There are times that a book sticks in your mind. After judging The Face of God for The Next Generation Indie Book Awards, I thought of it often. Anguished and inspiring Martin Drake, a conniving, corrupt, drunk, genius of a sculptor raises himself up to begin to create real art again. Pushing him is a strange and inspiring priest, Father Manoel from Brazil, who despises Drake and his art. As the novel progresses, we see that the sculptor and the priest are opposite halves that slowly are revealed to be parts of each. Ironically and irrevocably, they are drawn to each other, inspiring the artist to find passion again in his art and the priest to find purpose in helping the artist regain his faith. The priest thinks, “Perhaps that’s why I am here…Perhaps I’ve been sent to help this man.” And the sculptor thinks, “When he fought against this priest he felt as if he fought against himself.”

This unlikely partnership creates a dynamic tension in the novel, supported by eloquent prose, turbulent inner conflicts in both characters who unite in the mission for Drake to sculpt the face of God. There is great intensity in the characters of Martin Drake and Father Manoel. They have dark aspects to their lives and they are driven by faith, different for each.


Author Brian Ray Brewer commented to me, “I think they were always alter-egos of a sort.  I suppose from a Jungian perspective, they both needed to interact with each other to fully integrate, and their interaction is what drives this story.”


There are many parallels to the various partnerships in the novel, from the different artists and individuals who work with Drake, to the relationship of Drake and Father Manoel to the interaction of human and God. These interactions, many intense and angry, drive the novel.
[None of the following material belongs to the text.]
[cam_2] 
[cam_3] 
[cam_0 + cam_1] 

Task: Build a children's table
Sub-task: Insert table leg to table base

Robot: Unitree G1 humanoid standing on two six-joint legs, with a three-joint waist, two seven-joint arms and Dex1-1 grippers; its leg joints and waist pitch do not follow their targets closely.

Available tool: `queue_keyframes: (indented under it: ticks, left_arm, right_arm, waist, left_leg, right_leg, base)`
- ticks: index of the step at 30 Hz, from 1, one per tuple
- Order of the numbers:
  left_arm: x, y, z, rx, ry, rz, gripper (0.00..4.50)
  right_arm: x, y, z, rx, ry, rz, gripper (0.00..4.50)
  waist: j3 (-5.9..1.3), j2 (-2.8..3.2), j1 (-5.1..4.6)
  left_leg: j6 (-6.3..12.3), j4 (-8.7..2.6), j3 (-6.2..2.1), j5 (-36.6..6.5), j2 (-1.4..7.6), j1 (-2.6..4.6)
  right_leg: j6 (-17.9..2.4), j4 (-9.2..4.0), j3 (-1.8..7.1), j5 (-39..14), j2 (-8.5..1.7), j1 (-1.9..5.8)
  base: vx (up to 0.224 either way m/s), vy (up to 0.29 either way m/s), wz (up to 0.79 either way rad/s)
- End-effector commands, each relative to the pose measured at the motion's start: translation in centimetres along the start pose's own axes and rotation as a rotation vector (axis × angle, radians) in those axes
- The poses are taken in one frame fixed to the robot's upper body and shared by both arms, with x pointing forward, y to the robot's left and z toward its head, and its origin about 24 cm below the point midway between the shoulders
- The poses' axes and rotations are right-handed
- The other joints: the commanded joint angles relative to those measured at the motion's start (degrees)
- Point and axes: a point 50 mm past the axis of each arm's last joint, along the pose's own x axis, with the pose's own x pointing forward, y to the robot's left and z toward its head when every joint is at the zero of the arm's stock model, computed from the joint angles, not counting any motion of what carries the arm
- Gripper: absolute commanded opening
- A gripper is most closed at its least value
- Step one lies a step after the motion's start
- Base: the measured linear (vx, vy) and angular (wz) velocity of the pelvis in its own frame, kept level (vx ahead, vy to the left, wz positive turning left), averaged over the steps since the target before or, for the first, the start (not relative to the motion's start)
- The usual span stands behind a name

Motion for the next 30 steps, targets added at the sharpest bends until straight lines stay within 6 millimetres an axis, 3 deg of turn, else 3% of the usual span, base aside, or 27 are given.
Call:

Interacting with the divine is a critical part of this story.  Yet this interaction begins before the story, when the author was at a low point in his life, out of work and praying for guidance in a Brazilian Basilica, lined in windows of blue glass. Brian shared, “I knew that I needed something to occupy my time to avoid slipping even further. The story pretty much came to me at once, and it flowed once I started writing it with the characters each defining themselves and leading me forward chapter to chapter. I think I finished the first draft in six to eight weeks. I consider it an inspired work, a gift.”


While Brian is not an artist, he allows us, the reader, to become part of the process of sculpting. His background in engineering gave him an understanding of the complex engineering required in casting large objects in bronze. His fascination with art and the artistic methods helped form the character of Drake. His own emotional state also gave Drake an intensity in this crossroad in both their lives.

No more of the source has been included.